Here, we address these gaps by developing and externally testing, to our knowledge, the first imaging-based automated, scan-to-prediction DL pipeline capable of noninvasive BRAF mutational status prediction for pLGGs. The pipeline comprises built-in pLGG segmentation, BRAF mutation classifiers, and a consensus decision block to predict BRAF mutation status. We leverage the pLGG dataset as our developmental dataset and a novel combination of in-domain transfer learning and self-supervision approach, called TransferX, to maximize performance and generalizability in a limited data scenario. Additionally, to improve interpretability of our pipeline, we introduce a way to quantify the model attention via spatial maps, called center of mass distance (COMDist) analysis.

Materials and Methods

Study Design and Datasets

This study was conducted in accordance with the Declaration of Helsinki guidelines and was approved by the Dana-Farber/Boston Children’s Hospital (DF/BCH) and Children’s Brain Tumor Network (CBTN) institutional review boards. Waiver of the requirement for informed consent was obtained from the institutional review boards before research initiation due to the use of public datasets and retrospective nature of the study. This study involved two patient datasets.
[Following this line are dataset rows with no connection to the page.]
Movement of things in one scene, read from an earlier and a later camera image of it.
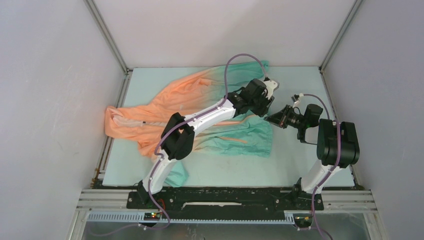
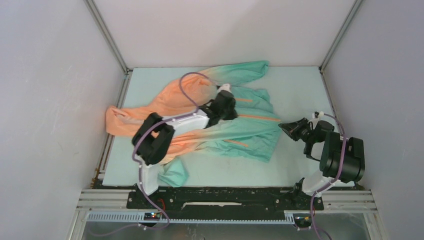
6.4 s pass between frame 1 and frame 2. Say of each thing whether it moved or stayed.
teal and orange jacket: stayed
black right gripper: moved
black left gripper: moved
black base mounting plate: stayed
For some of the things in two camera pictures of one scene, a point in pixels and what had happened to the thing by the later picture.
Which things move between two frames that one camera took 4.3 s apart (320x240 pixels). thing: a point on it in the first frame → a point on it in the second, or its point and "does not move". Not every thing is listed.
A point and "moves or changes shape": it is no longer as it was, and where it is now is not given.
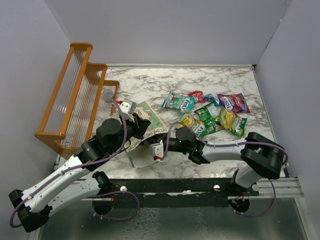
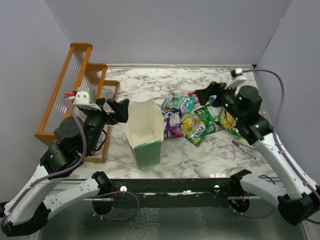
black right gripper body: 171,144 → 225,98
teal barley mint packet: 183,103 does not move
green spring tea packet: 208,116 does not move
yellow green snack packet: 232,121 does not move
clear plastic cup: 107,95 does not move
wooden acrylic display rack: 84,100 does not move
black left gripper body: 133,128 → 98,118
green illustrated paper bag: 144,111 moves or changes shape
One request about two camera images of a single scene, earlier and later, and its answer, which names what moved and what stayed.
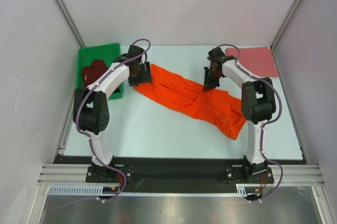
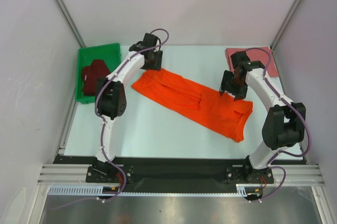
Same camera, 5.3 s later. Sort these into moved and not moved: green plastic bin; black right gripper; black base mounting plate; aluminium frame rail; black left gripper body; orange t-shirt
Moved: black left gripper body; black right gripper
Not moved: green plastic bin; aluminium frame rail; black base mounting plate; orange t-shirt
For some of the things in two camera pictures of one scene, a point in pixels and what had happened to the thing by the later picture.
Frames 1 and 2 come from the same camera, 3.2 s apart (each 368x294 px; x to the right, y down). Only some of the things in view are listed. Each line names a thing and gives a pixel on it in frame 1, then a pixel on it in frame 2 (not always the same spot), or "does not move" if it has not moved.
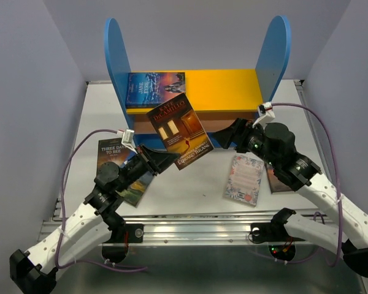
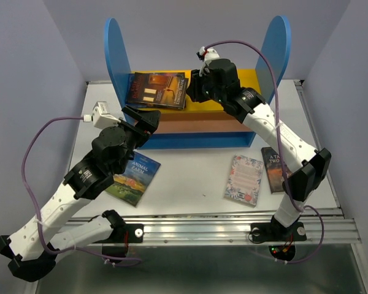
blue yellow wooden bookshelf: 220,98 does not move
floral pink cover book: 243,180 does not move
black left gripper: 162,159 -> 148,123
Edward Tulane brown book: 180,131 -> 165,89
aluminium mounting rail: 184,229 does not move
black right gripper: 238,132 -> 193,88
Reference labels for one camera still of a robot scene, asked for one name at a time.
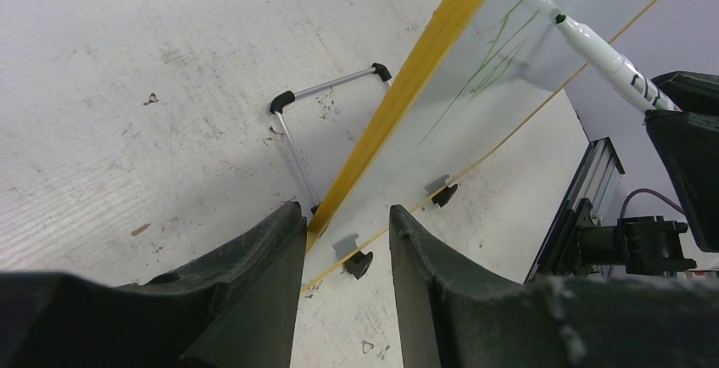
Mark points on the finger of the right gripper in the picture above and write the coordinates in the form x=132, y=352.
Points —
x=687, y=144
x=691, y=91

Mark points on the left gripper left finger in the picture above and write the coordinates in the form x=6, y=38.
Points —
x=235, y=306

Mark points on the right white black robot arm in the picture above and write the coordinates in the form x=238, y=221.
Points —
x=645, y=245

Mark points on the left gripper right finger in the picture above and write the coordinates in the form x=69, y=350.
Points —
x=453, y=312

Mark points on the right aluminium rail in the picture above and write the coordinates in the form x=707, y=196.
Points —
x=586, y=203

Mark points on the yellow framed whiteboard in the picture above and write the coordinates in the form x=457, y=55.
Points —
x=485, y=67

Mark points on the metal wire whiteboard stand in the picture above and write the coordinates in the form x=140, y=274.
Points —
x=354, y=172

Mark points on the white green marker pen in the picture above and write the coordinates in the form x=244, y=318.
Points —
x=636, y=88
A development dataset from one high-volume academic institution, DF/BCH (n = 214), was used for training, internal testing, and hypothesis testing. This dataset included all children age 1–25 years, seen at the institution from 1994 to 2022, with a tissue-confirmed diagnosis of World Health Organization grade I–II glioma with BRAF mutational status information and available pretreatment T2-weighted brain MRI. A second dataset from the CBTN (n = 112) was used for external testing. This dataset included all patients from the publicly available CBTN pLGG cohort who had available T2-weighted brain MRI and confirmed World Health Organization grade I–II glioma tissue diagnosis and mutational status, as above. MRI acquisition details for both datasets are provided in Appendix S1. BRAF status was determined by OncoPanel, which performs targeted exome sequencing of 227–477 cancer-causing genes. BRAF mutational status may also have been captured by genomic sequencing via in-house polymerase chain reaction on tissue specimens. In cases in which neither could be performed, immunohistochemistry was used to determine V600E status. BRAF fusion status was determined by a gene fusion sequencing panel. DNA copy-number profiling via whole-genome microarray analysis was also performed in some patients. We reported our results in accordance with the Checklist for Artificial Intelligence in Medical Imaging guidelines (18). A portion of patients from the CBTN dataset (n = 140) and an additional subset of the DF/BCH dataset (n = 100) had been used in two previous studies (10,19). It is worth highlighting that these prior investigations were centered around tumor segmentation, whereas the present study was primarily dedicated to identifying BRAF mutational subtypes.

DL Pipeline

The proposed pipeline for mutation class prediction operates in two stages (Fig 1A). The initial stage involves T2-weighted MRI preprocessing (Appendix S2 and S3) and input to a nnU-Net–based three-dimensional tumor autosegmentation model previously developed, externally tested, and clinically benchmarked by our group (pipeline available at https://github.com/AIM-KannLab/pLGG_Segmentation) (10). This first stage outputs a preprocessed, skull-stripped image along with a corresponding segmentation tumor mask (Fig 1B, Appendix S4).

Figure 1:

(A) Schematic of the scan-to-prediction pipeline for molecular subtype classification. The pipeline inputs the raw T2-weighted (T2W) MRI scan and outputs the mutation class prediction. (B) Input and output depiction of the segmentation model from the first stage of the pipeline. The segmentation block also involves registration and preprocessing of the input scan. The output consists of the preprocessed input MRI scan along with the coregistered segmentation mask. (C) Flow diagram of the TransferX training block and approach. The TransferX algorithm is employed to train three individual subtype classifiers (BRAF wild type, BRAF fusion, and BRAF V600E). (D) The model architecture of the individual binary molecular subtype classifier. (E) Schematic of the consensus decision block. The block inputs the classification outputs and corresponding scores from the three individual subtype classifiers, fits them into a consensus logic, and outputs the final predictions. The mutational class predictions are output sequentially where the input is first checked for BRAF wild type or non-BRAF class first. If the input does not belong to a BRAF wild type or non-BRAF class, then the logic progresses to check the BRAF mutation class, with BRAF fusion checked first, followed by BRAF V600E.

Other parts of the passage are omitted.